What to do:
Could you repeat the listing below exactly while leaving its pictures behind?

Exercise data:
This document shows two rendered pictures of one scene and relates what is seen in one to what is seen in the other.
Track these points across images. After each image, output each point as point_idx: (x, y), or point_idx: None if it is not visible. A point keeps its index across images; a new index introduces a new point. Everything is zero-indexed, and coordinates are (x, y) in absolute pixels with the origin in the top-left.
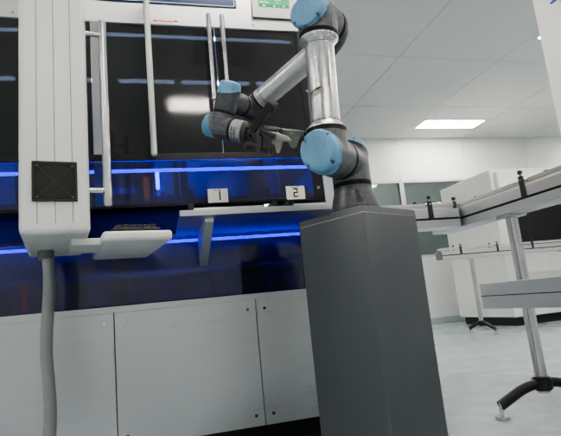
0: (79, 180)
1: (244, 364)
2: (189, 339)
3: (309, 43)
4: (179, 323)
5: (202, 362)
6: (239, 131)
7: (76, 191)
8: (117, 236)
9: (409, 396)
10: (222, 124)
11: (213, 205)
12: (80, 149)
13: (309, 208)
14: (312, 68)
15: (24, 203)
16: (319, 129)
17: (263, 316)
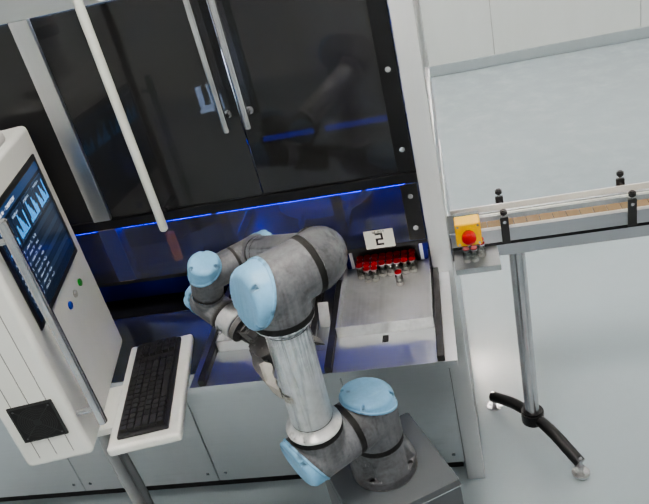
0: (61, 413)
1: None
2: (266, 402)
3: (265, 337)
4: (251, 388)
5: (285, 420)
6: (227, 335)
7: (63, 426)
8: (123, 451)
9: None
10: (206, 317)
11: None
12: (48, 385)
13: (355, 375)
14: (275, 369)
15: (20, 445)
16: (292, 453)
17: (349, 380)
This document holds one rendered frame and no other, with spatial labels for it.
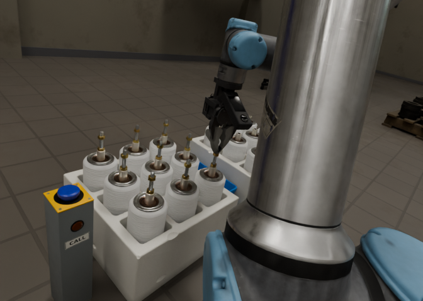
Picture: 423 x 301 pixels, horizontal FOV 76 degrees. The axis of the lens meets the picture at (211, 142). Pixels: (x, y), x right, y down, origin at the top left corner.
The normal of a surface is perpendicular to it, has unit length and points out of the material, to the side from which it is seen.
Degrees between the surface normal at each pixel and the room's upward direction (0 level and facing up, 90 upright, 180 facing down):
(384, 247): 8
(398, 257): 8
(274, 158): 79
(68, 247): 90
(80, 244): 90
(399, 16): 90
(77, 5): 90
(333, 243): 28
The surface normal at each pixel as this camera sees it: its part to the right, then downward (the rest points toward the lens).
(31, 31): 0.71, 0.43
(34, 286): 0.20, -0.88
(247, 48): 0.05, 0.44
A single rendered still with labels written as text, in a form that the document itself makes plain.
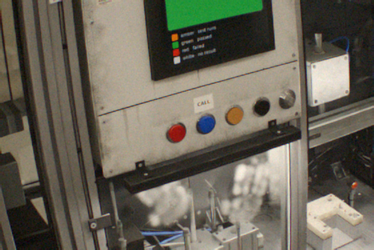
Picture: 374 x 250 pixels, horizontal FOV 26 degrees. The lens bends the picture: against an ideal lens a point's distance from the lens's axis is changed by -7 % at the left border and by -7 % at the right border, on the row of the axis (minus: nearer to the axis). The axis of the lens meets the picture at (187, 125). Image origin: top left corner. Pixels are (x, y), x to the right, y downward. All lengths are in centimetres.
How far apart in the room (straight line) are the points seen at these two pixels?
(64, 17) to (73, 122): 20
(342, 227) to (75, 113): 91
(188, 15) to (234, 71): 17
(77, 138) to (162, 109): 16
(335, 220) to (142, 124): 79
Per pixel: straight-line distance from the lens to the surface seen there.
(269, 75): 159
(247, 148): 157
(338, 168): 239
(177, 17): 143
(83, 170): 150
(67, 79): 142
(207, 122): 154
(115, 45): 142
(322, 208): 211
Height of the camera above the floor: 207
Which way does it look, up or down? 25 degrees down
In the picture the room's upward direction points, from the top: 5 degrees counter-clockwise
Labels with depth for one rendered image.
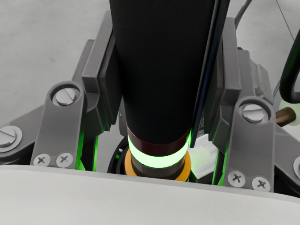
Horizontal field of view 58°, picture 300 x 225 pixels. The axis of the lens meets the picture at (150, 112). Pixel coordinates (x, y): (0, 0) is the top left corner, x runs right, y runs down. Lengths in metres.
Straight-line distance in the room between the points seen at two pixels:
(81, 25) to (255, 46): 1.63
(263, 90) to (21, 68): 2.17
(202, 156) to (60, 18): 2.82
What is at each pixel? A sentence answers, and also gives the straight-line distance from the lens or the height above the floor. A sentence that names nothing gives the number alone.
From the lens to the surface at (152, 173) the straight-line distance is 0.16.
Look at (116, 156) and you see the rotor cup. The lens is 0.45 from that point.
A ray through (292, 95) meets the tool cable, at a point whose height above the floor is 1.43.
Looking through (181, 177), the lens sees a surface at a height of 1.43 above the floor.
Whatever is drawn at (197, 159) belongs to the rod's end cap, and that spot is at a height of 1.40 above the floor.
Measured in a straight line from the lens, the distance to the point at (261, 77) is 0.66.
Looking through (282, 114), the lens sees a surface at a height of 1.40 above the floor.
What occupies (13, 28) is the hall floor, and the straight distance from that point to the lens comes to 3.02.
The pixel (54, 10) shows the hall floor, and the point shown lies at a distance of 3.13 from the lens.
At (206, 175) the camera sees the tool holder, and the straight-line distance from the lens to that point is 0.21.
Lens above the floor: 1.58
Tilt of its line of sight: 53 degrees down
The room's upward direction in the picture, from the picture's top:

Your response:
This document shows two rendered pictures of one scene and relates what is seen in one to what is seen in the other.
Track these points across images. After each image, output each point as point_idx: (x, y), or point_idx: None if it is not visible. A point keeps its index across images; a new index introduces a new point. Everything is zero-indexed, and coordinates are (x, y) in absolute pixels with the origin in the top-left.
0: (79, 180)
1: (244, 364)
2: (189, 339)
3: (309, 43)
4: (179, 323)
5: (202, 362)
6: (239, 131)
7: (76, 191)
8: (117, 236)
9: (409, 396)
10: (222, 124)
11: (213, 205)
12: (80, 149)
13: (309, 208)
14: (312, 68)
15: (24, 203)
16: (319, 129)
17: (263, 316)
0: (61, 413)
1: None
2: (266, 402)
3: (265, 337)
4: (251, 388)
5: (285, 420)
6: (227, 335)
7: (63, 426)
8: (123, 451)
9: None
10: (206, 317)
11: None
12: (48, 385)
13: (355, 375)
14: (275, 369)
15: (20, 445)
16: (292, 453)
17: (349, 380)
This document holds one rendered frame and no other, with spatial labels for it.
Picture: 423 x 301 pixels, horizontal FOV 76 degrees. The axis of the lens meets the picture at (211, 142). Pixels: (x, y), x right, y down, origin at the top left corner.
The normal of a surface is perpendicular to it, has unit length and points out of the material, to the side from which it is seen.
Degrees between the surface normal at each pixel and the room's upward direction (0 level and facing up, 90 upright, 180 facing down):
(384, 247): 8
(398, 257): 8
(274, 158): 79
(68, 247): 90
(80, 244): 90
(399, 16): 90
(77, 5): 90
(333, 243): 28
The surface normal at each pixel as this camera sees it: its part to the right, then downward (the rest points toward the lens).
(31, 31): 0.71, 0.43
(34, 286): 0.20, -0.88
(247, 48): 0.05, 0.44
A single rendered still with labels written as text, in a form that the document itself makes plain.
Picture: 374 x 250 pixels, horizontal FOV 26 degrees. The lens bends the picture: against an ideal lens a point's distance from the lens's axis is changed by -7 % at the left border and by -7 % at the right border, on the row of the axis (minus: nearer to the axis). The axis of the lens meets the picture at (187, 125). Image origin: top left corner. Pixels are (x, y), x to the right, y downward. All lengths are in centimetres.
How far apart in the room (straight line) are the points seen at these two pixels?
(64, 17) to (73, 122): 20
(342, 227) to (75, 113): 91
(188, 15) to (234, 71): 17
(77, 138) to (162, 109): 16
(335, 220) to (142, 124): 79
Per pixel: straight-line distance from the lens to the surface seen there.
(269, 75): 159
(247, 148): 157
(338, 168): 239
(177, 17): 143
(83, 170): 150
(67, 79): 142
(207, 122): 154
(115, 45): 142
(322, 208): 211
Height of the camera above the floor: 207
Which way does it look, up or down? 25 degrees down
In the picture the room's upward direction points, from the top: 5 degrees counter-clockwise
Labels with depth for one rendered image.
Horizontal field of view 58°, picture 300 x 225 pixels. The axis of the lens meets the picture at (150, 112). Pixel coordinates (x, y): (0, 0) is the top left corner, x runs right, y runs down. Lengths in metres.
Straight-line distance in the room between the points seen at two pixels:
(81, 25) to (255, 46): 1.63
(263, 90) to (21, 68): 2.17
(202, 156) to (60, 18): 2.82
What is at each pixel? A sentence answers, and also gives the straight-line distance from the lens or the height above the floor. A sentence that names nothing gives the number alone.
From the lens to the surface at (152, 173) the straight-line distance is 0.16.
Look at (116, 156) and you see the rotor cup. The lens is 0.45 from that point.
A ray through (292, 95) meets the tool cable, at a point whose height above the floor is 1.43.
Looking through (181, 177), the lens sees a surface at a height of 1.43 above the floor.
Whatever is drawn at (197, 159) belongs to the rod's end cap, and that spot is at a height of 1.40 above the floor.
Measured in a straight line from the lens, the distance to the point at (261, 77) is 0.66.
Looking through (282, 114), the lens sees a surface at a height of 1.40 above the floor.
What occupies (13, 28) is the hall floor, and the straight distance from that point to the lens comes to 3.02.
The pixel (54, 10) shows the hall floor, and the point shown lies at a distance of 3.13 from the lens.
At (206, 175) the camera sees the tool holder, and the straight-line distance from the lens to that point is 0.21.
Lens above the floor: 1.58
Tilt of its line of sight: 53 degrees down
The room's upward direction in the picture, from the picture's top:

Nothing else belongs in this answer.